NVIDIA GPU driver infrastructure
 help / color / mirror / Atom feed
From: Alexandre Courbot <acourbot@nvidia.com>
To: Danilo Krummrich <dakr@kernel.org>,
	Alice Ryhl <aliceryhl@google.com>,
	 David Airlie <airlied@gmail.com>,
	Simona Vetter <simona@ffwll.ch>,  Gary Guo <gary@garyguo.net>
Cc: John Hubbard <jhubbard@nvidia.com>,
	 Alistair Popple <apopple@nvidia.com>,
	Timur Tabi <ttabi@nvidia.com>,
	 Eliot Courtney <ecourtney@nvidia.com>,
	Zhi Wang <zhiw@nvidia.com>,
	 nova-gpu@lists.linux.dev, dri-devel@lists.freedesktop.org,
	 linux-kernel@vger.kernel.org, rust-for-linux@vger.kernel.org,
	 Alexandre Courbot <acourbot@nvidia.com>
Subject: [PATCH 4/6] gpu: nova-core: gsp: replace BootUnloadGuard with local handler
Date: Fri, 19 Jun 2026 22:42:19 +0900	[thread overview]
Message-ID: <20260619-nova-bootcontext-v1-4-45193cd0a2e5@nvidia.com> (raw)
In-Reply-To: <20260619-nova-bootcontext-v1-0-45193cd0a2e5@nvidia.com>

When adding the GSP unload capability, we introduced new types to
support what is effectively an ad-hoc behavior: that `Gsp::unload` must
be run if any error occurs during the boot sequence.

Furthermore, `BootUnloadGuard` is problematic because it holds
additional references to the boot context, notably the `Falcon`s. These
extra references stand in the way of making some of the `Falcon`'s
methods mutable, since those methods would require exclusive access.

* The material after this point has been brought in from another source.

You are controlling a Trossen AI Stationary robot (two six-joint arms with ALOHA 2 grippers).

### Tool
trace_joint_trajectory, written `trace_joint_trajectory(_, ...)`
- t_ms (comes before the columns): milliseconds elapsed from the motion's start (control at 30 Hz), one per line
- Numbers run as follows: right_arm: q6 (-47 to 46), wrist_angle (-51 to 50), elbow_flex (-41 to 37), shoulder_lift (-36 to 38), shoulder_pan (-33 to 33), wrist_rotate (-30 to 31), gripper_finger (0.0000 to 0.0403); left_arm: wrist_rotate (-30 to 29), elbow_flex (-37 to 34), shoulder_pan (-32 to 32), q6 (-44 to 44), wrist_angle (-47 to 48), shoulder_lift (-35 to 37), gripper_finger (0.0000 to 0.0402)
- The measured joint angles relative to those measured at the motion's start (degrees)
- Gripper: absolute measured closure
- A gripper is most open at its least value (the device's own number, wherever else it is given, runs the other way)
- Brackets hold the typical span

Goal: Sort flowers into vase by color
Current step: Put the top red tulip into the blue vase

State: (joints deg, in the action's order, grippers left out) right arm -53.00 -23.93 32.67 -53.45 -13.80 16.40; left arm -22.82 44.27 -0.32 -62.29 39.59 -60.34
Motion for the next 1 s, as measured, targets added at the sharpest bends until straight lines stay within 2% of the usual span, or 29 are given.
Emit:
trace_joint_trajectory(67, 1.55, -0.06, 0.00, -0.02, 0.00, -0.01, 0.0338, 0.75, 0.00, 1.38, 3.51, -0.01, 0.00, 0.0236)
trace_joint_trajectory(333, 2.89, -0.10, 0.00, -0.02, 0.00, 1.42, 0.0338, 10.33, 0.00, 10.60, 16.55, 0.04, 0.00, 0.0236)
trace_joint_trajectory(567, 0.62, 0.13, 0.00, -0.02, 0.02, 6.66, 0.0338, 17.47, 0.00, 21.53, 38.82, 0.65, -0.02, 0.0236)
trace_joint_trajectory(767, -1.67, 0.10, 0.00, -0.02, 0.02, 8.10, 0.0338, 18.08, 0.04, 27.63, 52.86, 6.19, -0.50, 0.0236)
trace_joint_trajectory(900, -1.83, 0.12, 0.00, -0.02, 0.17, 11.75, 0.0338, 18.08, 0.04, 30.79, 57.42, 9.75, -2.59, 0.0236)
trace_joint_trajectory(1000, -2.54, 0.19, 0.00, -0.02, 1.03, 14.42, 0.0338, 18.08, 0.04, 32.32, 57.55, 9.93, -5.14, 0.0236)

As
this behavior is only needed in one place, introducing dedicated types
for it is distracting and unnecessary.

Thus, take advantage of the local closures introduced in the preceding
patch to run the unload sequence in `Gsp::boot` if an error occurred at
any step of the boot process.

This slightly broadens the failure cleanup path, as `Gsp::boot` now
attempts a best-effort `Gsp::unload` even when the failure happened
before the unload bundle was prepared.

Signed-off-by: Alexandre Courbot <acourbot@nvidia.com>
---
 drivers/gpu/nova-core/gsp/boot.rs      | 81 ++++++----------------------------
 drivers/gpu/nova-core/gsp/hal.rs       | 20 ++++++---
 drivers/gpu/nova-core/gsp/hal/gh100.rs | 28 +++++-------
 drivers/gpu/nova-core/gsp/hal/tu102.rs | 23 ++++------
 4 files changed, 47 insertions(+), 105 deletions(-)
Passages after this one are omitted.